- Task to complete
Repeat every line of the data exactly; the pictures stay out.

- Provided material
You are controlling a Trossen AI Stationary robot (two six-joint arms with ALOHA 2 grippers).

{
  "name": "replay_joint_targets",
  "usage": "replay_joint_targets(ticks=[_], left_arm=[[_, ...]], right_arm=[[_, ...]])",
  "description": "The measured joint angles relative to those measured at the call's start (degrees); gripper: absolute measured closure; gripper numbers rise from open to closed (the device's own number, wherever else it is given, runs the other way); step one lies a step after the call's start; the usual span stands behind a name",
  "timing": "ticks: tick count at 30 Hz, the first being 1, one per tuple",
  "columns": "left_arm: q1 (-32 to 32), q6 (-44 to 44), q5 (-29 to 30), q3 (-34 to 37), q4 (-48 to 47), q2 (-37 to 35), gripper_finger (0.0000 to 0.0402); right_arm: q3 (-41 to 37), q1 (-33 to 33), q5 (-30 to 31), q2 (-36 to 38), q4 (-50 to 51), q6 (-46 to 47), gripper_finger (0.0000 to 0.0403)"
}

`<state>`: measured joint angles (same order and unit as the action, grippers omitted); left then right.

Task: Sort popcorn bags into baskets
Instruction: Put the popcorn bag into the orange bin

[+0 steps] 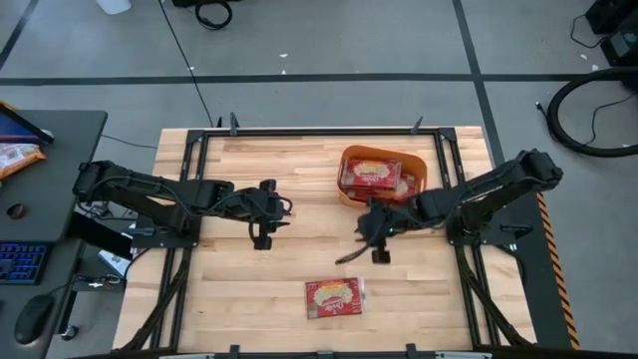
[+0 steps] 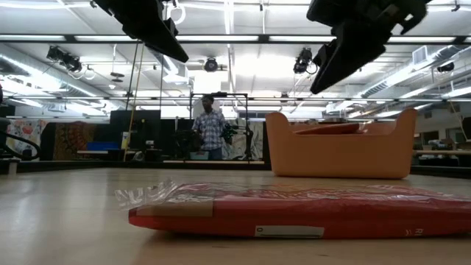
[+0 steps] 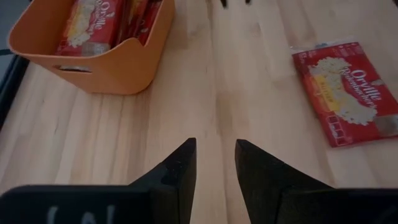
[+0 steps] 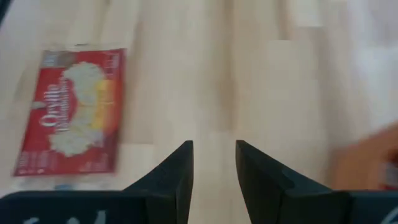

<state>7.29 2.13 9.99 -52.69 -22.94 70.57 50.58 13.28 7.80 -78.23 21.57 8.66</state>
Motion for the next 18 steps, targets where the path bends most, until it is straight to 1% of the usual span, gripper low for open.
replay_joint_targets(ticks=[5,10,15,18], left_arm=[[0.0,0.0,-2.5,0.0,0.5,0.0,0.0286],[0.0,-0.1,-2.8,0.0,0.1,0.0,0.0286],[0.0,-0.3,-2.8,0.0,-0.1,0.0,0.0286],[0.0,-0.5,-2.8,0.0,-0.1,0.0,0.0286]], right_arm=[[-0.2,5.1,-0.2,-7.4,-5.3,2.6,0.0279],[0.1,8.3,-1.3,-14.2,-13.4,8.1,0.0279],[0.1,10.9,-2.0,-18.5,-19.6,13.0,0.0279],[0.4,12.9,-0.3,-20.4,-23.1,14.3,0.0279]])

- Answer space
You are controlling a Trossen AI Stationary robot (two six-joint arms with ALOHA 2 grippers).

{
  "name": "replay_joint_targets",
  "usage": "replay_joint_targets(ticks=[_], left_arm=[[_, ...]], right_arm=[[_, ...]])",
  "description": "The measured joint angles relative to those measured at the call's start (degrees); gripper: absolute measured closure; gripper numbers rise from open to closed (the device's own number, wherever else it is given, runs the other way); step one lies a step after the call's start; the usual span stands behind a name",
  "timing": "ticks: tick count at 30 Hz, the first being 1, one per tuple",
  "columns": "left_arm: q1 (-32 to 32), q6 (-44 to 44), q5 (-29 to 30), q3 (-34 to 37), q4 (-48 to 47), q2 (-37 to 35), gripper_finger (0.0000 to 0.0402); right_arm: q3 (-41 to 37), q1 (-33 to 33), q5 (-30 to 31), q2 (-36 to 38), q4 (-50 to 51), q6 (-46 to 47), gripper_finger (0.0000 to 0.0403)"
}

`<state>`: measured joint angles (same order and unit as the action, grippers omitted); left then right.

Task: Sort popcorn bags into baskets
Instruction: Put the popcorn bag into the orange bin

[+0 steps] 
[+0 steps] 
[+0 steps] 
[+0 steps] 

<state>7.29 2.13 9.99 -52.69 -22.94 70.57 50.58 13.28 7.80 -78.23 21.57 8.66</state>
Motion for the next 18 steps, targets where the path bends most, until it is straight to 1% of the usual span, gripper low for open.
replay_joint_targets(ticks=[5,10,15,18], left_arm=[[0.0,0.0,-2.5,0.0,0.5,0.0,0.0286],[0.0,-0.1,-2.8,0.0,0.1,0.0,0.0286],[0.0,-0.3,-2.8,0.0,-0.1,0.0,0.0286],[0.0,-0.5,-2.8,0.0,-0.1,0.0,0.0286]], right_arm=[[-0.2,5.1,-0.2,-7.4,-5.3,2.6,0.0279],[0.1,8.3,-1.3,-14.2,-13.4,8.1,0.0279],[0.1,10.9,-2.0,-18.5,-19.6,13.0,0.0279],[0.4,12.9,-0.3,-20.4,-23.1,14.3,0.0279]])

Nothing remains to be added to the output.